*WORK TASK*.
Each line of the listing below containing the word "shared" should be returned.

*INFORMATION SUPPLIED*.
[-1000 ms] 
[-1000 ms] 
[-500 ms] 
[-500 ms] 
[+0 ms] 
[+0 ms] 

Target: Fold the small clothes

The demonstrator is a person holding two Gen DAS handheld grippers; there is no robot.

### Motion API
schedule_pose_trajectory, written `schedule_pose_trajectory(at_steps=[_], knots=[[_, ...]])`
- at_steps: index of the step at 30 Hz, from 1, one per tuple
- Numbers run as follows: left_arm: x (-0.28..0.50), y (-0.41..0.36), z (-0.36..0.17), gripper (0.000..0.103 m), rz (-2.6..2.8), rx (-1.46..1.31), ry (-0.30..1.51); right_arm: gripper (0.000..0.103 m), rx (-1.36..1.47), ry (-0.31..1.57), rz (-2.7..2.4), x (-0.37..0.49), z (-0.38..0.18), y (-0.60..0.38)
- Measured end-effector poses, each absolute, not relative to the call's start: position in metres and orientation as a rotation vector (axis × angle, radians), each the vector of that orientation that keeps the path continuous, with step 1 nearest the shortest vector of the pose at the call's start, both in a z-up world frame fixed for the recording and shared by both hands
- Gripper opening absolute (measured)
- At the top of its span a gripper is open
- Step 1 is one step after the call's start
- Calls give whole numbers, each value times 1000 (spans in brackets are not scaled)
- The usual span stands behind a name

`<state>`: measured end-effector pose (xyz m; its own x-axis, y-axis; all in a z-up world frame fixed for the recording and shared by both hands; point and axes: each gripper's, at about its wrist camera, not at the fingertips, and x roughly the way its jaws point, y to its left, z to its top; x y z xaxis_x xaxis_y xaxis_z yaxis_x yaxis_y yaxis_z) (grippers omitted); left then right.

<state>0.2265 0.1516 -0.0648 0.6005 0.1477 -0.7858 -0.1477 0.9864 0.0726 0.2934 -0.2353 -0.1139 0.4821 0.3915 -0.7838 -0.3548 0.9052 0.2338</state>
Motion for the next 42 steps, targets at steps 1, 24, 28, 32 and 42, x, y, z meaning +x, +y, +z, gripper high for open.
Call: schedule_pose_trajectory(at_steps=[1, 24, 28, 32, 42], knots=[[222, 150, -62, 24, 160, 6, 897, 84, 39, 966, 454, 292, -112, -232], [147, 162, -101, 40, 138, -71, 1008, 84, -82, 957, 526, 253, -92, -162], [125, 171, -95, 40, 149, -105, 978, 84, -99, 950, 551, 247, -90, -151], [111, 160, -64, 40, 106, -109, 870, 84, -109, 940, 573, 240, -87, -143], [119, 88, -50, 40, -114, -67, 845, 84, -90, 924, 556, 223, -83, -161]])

*RESPONSE AREA*.
- Measured end-effector poses, each absolute, not relative to the call's start: position in metres and orientation as a rotation vector (axis × angle, radians), each the vector of that orientation that keeps the path continuous, with step 1 nearest the shortest vector of the pose at the call's start, both in a z-up world frame fixed for the recording and shared by both hands
`<state>`: measured end-effector pose (xyz m; its own x-axis, y-axis; all in a z-up world frame fixed for the recording and shared by both hands; point and axes: each gripper's, at about its wrist camera, not at the fingertips, and x roughly the way its jaws point, y to its left, z to its top; x y z xaxis_x xaxis_y xaxis_z yaxis_x yaxis_y yaxis_z) (grippers omitted); left then right.

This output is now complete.